House debates
Monday, 18 February 2019
Bills
Aged Care Amendment (Staffing Ratio Disclosure) Bill 2018; Second Reading
1:04 pm
Kerryn Phelps (Wentworth, Independent) Share this | Hansard source
A royal commission into aged-care services must not put the brakes on making urgent reforms in the sector, including greater transparency around staffing ratios. My son Carl is in aged-care worker and doctors in our general practice provide GP services to aged-care facilities, so I have some insight into the difficulties faced by people trying to provide care for elderly residents, many of whom have significant age related disabilities, including various degrees of dementia, and are on multiple medications. We need to act quickly to address our community's very real concerns about understaffing and the low, sometimes nonexistent, number of registered nurses in our aged-care facilities as well as poor training and retention rates for aged-care workers.
The Aged Care Amendment (Staffing Ratio Disclosure) Bill 2018 will force residential aged-care facilities to provide their staff-to-resident ratios every three months for publication. This will at least give people a more informed choice about which facility they choose for themselves or for their family members. At present there is no regulation around minimum acceptable levels of staff in residential aged-care facilities, just that providers must maintain an adequate number of appropriately skilled staff to ensure that the care needs of care recipients are met.
In my electorate of Wentworth, all eight aged-care facilities visited by the New South Wales Nurses' and Midwives Association in 2018 failed to provide an acceptable level of nurse care per resident. This audit of just eight facilities revealed an average ratio of one registered nurse to 74 residents on night shift, which is not what families expect or residents deserve. These are vulnerable people needing around-the-clock care. This is just a snapshot of what is happening in aged-care facilities across the country. This data highlights how widespread the staffing issues are in aged care, even in the most affluent suburbs. The poorest ratio uncovered was just one registered nurse to 116 residents. Examples of missed care as a result of understaffing include missed medications, increased falls, limited time to complete hygiene care and the inability to mobilise residents as often as needed. Unless we have ratios, it will be a matter of profit over person.
Last year, the six biggest for-profit aged-care providers received over the $2.17 billion in taxpayer subsidies, which accounted for around 70 per cent of their revenue. Currently there is no requirement for providers to report how government money is spent or a guarantee that it be tied to care. This is a sector whose providers profit over $1 billion a year and receive healthy government subsidies, large resident deposits and fortnightly part-pension payments yet it still has no guaranteed staffing or reporting requirements. Even when argued on pragmatic and detached economic grounds, reducing the information gap between the residents and their families and providers will lead to a more efficient, competitive market upon which competing residential aged-care services can more easily attract people through the greater quality of their service.

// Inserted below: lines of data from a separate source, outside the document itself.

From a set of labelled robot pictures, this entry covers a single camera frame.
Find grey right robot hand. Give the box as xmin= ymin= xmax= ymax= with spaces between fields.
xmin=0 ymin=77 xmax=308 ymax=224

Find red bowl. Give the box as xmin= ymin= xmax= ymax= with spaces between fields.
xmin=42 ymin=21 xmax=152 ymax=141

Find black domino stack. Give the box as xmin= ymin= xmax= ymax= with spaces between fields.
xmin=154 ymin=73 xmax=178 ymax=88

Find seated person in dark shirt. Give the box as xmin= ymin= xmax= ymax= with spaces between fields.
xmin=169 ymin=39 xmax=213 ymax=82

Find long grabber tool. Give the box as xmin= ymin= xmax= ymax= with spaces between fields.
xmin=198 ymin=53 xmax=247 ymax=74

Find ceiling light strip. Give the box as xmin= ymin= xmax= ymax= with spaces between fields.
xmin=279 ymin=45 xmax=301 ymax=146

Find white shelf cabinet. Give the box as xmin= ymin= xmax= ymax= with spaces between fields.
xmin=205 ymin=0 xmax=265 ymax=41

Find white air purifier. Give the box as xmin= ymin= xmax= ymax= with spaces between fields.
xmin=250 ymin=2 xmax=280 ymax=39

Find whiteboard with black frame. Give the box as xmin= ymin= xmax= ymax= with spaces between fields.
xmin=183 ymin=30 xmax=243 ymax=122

The Australian Medical Association has continually called for a regulated, registered nurse-to-resident ratio which adapts to the individual care needs of residents and ensures that nurses are available 24 hours a day. According to the AMA, there's been a decline in the proportion of full-time equivalent registered nurses and enrolled nurses in the residential care workforce and an increase in the proportion of personal care attendants. This trend goes against the increasing chronic, complex medical care needs of residents. AMA president Dr Tony Bartone notes that there are not enough registered nurses with aged-care experience to provide the clinical governance, oversight and leadership required in these facilities, leading to poor clinical care, inadequate communication and a lack of knowledge about individual residents. Personal care attendants cannot duplicate the work of registered nurses. Even then, personal care needs must be considered as a quality of life issue for elderly people with high dependency needs. I'm told that personal care attendants may have only 20 minutes per day to attend to all the resident's personal care needs, including showering, toilet, hair and dental hygiene.
With an ageing population and an aged-care reform moving to ensure older people can stay in their home for as long as appropriate, it's likely that the clinical attention required by those in residential facilities will become more intense. The government must, as a matter of urgency, ensure that the health and aged-care systems and their workforces are prepared for this. I wholeheartedly support the member for Mayo's legislation as an important first step in addressing community concerns about staffing ratios in our nursing homes.